Может, я сильно поторопилась, когда решила, что он умный и адекватный?
— Я устал. Давай уберем со стола и пойдем уже спать.
— Пойдем?
Соколов кивнул и легко улыбнулся, лишь краешком губ.
— Кровать одна, ты забыла?
— Но вчера…
— Вчера — это было вчера. — Мир подошел ко мне и невесомо обнял за талию. — И за эту ночь многое изменилось. Я не буду тебя трогать, если ты вдруг этого боишься. Я помогу тебе в твоем решении, но, видимо, я и правда как-то неясно выразился. Независимо от того, что ты решишь с условиями отца, я буду рядом с тобой. Пока только рядом, а дальше посмотрим.
— Соколов, — протянула я его фамилию, в который раз произнеся ее неправильно.
Как там говорят? Наглость — второе счастье.
— Соколовский, Слава, — и не надоело же ему меня поправлять, — помоги мне лучше со стола убрать, если не будешь больше ужинать. А потом спать. — Ну совершенно точно эту пословицу придумали для Мирослава. Я открыла рот, чтобы возмутиться, но мужчина развернул меня и подтолкнул в сторону стола. — Спать, Слава, спать.
Мир пошел к одному из шкафчиков, достал контейнеры и, вернувшись к столу, начал складывать наш ужин. И вот как я могла остаться на месте и не помочь ему?
Посмотрим, как он будет просто спать и просто рядом.
Главное — потом об этом сильно не пожалеть…
Ласка
Мужчина, как и обещал, просто был рядом, когда я вышла из душа, Соколов уже спал. «Видимо, и правда устал», — хмыкнула я про себя и забралась в кровать, укрывшись вторым одеялом, любезно ожидающим меня.
Утром Мирослав не стал меня будить, на грани сна я ощутила нежное касание, меня, словно кошку, погладили по голове, а затем оставили невесомый поцелуй на моей скуле. И все.
Окончательно я проснулась ближе к обеду и то из-за мелодии мобильного телефона. Если бы не входящий вызов, кто знает, сколько бы я еще проспала.

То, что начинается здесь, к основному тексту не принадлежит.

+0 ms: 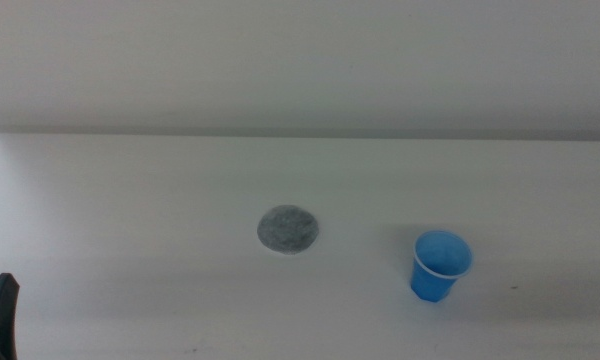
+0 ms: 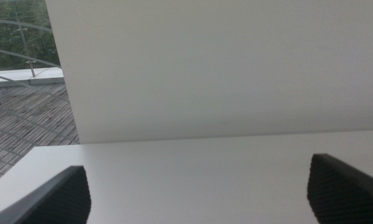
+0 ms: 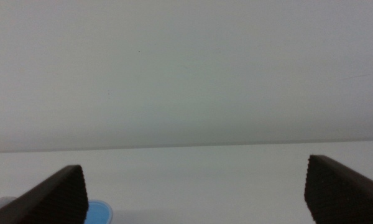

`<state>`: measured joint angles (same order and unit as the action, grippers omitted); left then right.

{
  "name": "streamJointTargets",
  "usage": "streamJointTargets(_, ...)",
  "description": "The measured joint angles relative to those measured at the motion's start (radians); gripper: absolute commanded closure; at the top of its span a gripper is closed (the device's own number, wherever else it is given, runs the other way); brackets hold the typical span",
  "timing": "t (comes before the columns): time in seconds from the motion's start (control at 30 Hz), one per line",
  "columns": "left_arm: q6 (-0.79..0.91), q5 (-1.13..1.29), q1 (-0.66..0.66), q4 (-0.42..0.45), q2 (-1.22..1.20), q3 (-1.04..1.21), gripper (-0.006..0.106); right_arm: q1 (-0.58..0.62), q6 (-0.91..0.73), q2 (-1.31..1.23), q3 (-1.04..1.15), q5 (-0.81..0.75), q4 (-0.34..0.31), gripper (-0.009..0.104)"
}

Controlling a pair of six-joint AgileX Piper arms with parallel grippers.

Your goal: Place an empty cup on a cup mat.

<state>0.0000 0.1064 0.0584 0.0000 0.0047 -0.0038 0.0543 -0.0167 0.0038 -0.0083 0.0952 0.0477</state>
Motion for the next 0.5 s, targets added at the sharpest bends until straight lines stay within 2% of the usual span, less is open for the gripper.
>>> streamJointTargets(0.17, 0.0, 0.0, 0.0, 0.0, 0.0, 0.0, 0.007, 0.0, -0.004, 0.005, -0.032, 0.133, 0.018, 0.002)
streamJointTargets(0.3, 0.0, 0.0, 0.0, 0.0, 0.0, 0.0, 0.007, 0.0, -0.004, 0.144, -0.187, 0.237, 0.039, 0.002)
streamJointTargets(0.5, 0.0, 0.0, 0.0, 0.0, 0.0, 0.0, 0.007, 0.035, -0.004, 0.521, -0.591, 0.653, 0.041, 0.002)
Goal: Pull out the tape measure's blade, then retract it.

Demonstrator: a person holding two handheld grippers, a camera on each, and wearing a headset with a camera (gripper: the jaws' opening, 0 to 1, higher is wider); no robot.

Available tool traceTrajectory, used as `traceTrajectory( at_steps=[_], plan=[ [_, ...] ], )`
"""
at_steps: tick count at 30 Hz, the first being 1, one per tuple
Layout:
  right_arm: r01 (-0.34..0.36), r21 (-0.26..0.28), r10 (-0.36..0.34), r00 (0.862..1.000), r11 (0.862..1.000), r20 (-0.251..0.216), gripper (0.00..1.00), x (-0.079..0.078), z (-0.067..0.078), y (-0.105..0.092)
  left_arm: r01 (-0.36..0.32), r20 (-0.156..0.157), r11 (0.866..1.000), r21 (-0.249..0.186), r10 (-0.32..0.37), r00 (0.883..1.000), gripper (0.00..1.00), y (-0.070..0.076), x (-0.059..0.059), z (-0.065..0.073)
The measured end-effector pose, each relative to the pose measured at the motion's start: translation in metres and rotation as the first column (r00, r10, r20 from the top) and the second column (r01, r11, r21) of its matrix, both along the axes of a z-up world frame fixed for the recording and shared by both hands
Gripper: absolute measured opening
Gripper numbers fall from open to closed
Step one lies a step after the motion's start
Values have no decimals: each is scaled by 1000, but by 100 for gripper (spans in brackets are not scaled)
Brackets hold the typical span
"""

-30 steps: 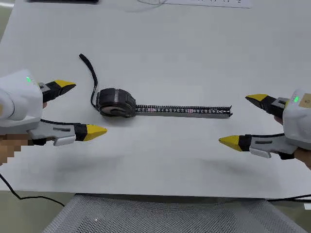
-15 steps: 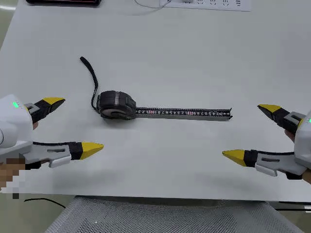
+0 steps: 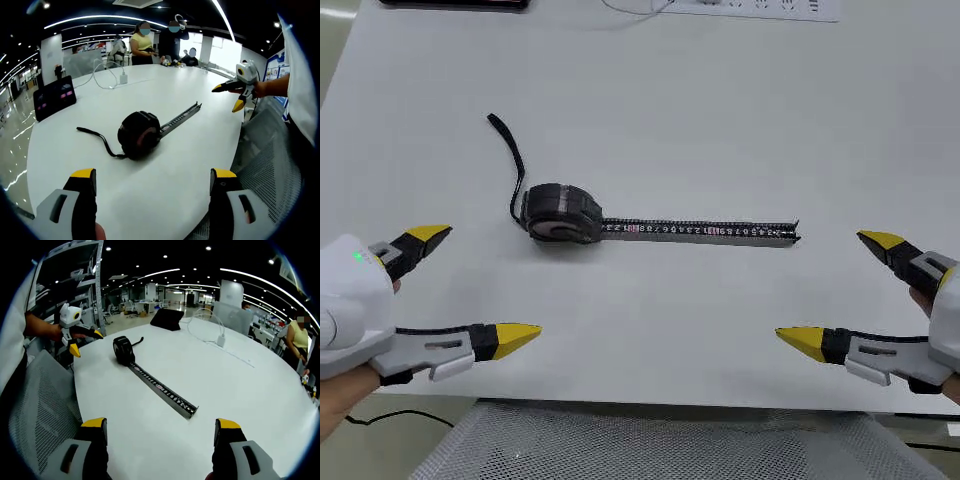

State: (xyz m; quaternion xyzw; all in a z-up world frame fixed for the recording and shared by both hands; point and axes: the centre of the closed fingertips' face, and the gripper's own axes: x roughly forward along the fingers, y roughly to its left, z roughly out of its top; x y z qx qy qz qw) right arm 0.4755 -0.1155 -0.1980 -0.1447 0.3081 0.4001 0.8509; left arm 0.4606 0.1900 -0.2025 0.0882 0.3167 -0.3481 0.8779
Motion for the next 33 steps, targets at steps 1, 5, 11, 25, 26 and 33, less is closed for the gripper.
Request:
traceTrajectory(
  at_steps=[1, 5, 11, 25, 26, 33],
  plan=[
    [2, -4, -2, 1000, 1000, -3, 87, -2, -2, -1, 2, -2, 1000, 1, -2, 1000, 92, -1, -3, -2],
    [4, -8, -4, 1000, 1000, -15, 88, -6, -6, -2, -2, -20, 1000, -8, 2, 1000, 93, -2, -8, -5],
    [12, -7, -12, 999, 1000, -35, 90, -11, -11, -5, -14, -32, 1000, -19, 14, 999, 95, 1, -11, -5],
    [5, -2, -5, 999, 1000, -38, 92, -14, -10, -4, -15, -39, 1000, -25, 14, 999, 95, 0, -12, -3],
    [5, -1, -5, 999, 1000, -38, 92, -13, -10, -4, -15, -39, 1000, -25, 14, 999, 95, 0, -12, -3],
    [8, -1, -8, 999, 1000, -38, 92, -14, -9, -4, -16, -38, 1000, -26, 15, 999, 95, -1, -11, -3]
  ],
)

— Да, — тихо ответила, все еще пытаясь оторвать голову от мягкой и вкусно пахнущей подушки, каким-то образом я оказалась не на своей. Вообще-то в этом доме не было ни одной моей подушки, но засыпала я вчера на другой, той, которая была ближе к рабочему столу, а не к витражным окнам. И телефон мой лежал на прикроватной тумбе с другой стороны. Но я, не особо задумываясь, потянулась к ближайшей тумбе и, взяв телефон, ответила на вызов, только сейчас осознав, что его кто-то переложил для моего удобства. Вопрос в том, кто именно, сразу же отпал. И так понятно.
— Милая, ты все еще спишь? — послышался ласковый мамин голос, и я все же нашла в себе силы открыть глаза.

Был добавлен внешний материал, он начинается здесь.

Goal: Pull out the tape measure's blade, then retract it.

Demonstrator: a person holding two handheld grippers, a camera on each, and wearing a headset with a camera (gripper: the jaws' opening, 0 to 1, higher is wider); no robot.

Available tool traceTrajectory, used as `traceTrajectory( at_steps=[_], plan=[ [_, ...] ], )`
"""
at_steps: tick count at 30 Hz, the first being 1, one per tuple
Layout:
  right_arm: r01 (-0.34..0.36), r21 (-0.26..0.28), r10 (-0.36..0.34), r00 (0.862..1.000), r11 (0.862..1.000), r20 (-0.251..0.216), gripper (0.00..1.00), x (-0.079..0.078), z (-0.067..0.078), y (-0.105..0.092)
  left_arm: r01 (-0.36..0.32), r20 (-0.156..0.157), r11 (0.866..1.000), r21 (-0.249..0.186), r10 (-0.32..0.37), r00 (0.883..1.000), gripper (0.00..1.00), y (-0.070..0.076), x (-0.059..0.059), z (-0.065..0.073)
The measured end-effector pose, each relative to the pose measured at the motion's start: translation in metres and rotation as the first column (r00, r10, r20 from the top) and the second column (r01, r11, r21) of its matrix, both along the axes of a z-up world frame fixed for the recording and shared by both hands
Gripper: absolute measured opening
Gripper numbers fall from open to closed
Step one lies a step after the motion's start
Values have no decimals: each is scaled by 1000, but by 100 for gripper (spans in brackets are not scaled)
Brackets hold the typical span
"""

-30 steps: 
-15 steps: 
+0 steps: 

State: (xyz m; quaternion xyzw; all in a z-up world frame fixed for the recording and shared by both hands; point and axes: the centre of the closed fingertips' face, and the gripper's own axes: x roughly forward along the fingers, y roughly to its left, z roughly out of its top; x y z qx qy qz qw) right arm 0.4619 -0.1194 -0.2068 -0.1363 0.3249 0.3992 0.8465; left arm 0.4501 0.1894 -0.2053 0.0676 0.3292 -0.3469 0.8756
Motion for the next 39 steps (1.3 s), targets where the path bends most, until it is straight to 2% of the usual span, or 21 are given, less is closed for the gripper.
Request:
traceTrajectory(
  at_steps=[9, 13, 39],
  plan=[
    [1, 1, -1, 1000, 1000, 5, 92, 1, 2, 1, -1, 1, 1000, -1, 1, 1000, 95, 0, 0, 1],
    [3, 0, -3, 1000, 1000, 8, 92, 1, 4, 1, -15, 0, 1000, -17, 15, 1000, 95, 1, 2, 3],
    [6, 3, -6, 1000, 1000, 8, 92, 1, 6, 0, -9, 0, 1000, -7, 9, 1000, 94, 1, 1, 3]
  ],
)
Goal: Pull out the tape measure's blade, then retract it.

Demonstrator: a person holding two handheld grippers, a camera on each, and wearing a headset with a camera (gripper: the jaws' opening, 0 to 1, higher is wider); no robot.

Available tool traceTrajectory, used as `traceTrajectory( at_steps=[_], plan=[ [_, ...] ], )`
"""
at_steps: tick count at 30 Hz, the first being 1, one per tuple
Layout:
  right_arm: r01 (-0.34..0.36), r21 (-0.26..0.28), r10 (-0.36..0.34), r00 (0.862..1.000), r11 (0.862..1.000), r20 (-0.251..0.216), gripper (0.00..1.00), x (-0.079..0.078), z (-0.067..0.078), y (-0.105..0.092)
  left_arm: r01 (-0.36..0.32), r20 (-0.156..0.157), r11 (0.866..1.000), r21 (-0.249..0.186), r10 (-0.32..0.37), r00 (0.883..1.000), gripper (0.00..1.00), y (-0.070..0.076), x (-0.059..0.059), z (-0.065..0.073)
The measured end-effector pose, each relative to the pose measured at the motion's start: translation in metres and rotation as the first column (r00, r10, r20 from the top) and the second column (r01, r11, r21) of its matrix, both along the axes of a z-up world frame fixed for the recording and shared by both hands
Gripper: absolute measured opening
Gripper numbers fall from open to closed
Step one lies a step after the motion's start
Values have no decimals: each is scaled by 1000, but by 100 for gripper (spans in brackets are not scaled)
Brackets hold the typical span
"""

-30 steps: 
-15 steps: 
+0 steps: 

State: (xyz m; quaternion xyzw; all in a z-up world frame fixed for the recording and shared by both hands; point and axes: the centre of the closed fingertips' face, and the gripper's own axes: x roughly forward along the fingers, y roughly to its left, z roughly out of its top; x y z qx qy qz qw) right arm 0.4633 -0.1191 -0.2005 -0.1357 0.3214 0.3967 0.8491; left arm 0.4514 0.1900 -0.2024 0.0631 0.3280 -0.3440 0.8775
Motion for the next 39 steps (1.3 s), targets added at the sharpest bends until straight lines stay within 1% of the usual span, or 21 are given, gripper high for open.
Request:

— Мама? — переспросила, словно усомнившись в собственных слуховых возможностях.
— Да, дорогая. Ты вообще собираешься возвращаться домой?
Я присела на кровати и, обняв себя за колени, спокойно произнесла:
— Прости, мама, но у меня по-прежнему нет ни теста с двумя полосками, ни всего прочего в подобном духе, — я не хотела ей язвить и хамить, но потребность ответить именно так была выше меня.

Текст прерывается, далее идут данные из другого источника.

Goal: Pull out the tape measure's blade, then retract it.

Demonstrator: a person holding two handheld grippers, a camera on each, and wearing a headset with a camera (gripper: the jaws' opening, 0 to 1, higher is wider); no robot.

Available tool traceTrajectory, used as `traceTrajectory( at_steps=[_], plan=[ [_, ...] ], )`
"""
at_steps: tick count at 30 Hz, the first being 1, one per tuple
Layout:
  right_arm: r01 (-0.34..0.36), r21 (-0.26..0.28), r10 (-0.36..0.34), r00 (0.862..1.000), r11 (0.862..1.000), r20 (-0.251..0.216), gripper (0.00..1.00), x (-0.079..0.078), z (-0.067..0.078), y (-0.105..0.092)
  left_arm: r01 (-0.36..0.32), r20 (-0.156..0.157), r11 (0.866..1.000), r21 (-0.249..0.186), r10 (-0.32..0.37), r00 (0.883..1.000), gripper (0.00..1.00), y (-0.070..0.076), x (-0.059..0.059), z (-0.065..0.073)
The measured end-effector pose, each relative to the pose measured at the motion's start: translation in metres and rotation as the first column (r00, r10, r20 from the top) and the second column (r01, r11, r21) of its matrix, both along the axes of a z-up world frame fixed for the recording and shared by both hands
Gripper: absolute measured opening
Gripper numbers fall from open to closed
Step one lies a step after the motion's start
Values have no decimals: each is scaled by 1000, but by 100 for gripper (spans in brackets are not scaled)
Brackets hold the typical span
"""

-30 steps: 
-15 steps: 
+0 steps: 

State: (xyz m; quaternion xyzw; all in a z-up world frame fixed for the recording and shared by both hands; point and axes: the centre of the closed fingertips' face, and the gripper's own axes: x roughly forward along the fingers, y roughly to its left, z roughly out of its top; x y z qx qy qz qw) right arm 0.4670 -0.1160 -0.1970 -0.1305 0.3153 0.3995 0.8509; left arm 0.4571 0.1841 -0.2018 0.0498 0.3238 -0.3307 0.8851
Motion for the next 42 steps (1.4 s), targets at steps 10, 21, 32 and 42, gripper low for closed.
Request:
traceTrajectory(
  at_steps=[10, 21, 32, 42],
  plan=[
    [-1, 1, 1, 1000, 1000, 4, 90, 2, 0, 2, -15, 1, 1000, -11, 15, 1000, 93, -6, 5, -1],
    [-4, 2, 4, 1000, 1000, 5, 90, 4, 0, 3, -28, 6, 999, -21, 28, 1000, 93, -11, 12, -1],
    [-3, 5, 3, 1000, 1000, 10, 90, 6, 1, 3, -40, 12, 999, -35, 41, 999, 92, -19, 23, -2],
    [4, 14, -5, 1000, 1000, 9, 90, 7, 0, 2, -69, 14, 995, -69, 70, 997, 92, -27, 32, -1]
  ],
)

— Мира, я надеялась, что ты все обдумала и больше не держишь на меня глупых обид. Я же хотела как лучше, — мягко произнесла мама, а я задалась вопросом: кому лучше? Мне или ей? — К тому же, — продолжила она, и я с трудом заставила себя слушать, — отец сказал, что ты взялась за голову и уже вторую ночь проводишь у какого-то перспективного молодого мужчины.
Я упала обратно на кровать, зажмурившись. Почти четыре дня не разговаривала с мамой — и лучше бы и дальше не общались. Это ее «ночуешь» прозвучало с таким толстым намеком, что у меня по всему телу побежали мурашки, причем неприятные.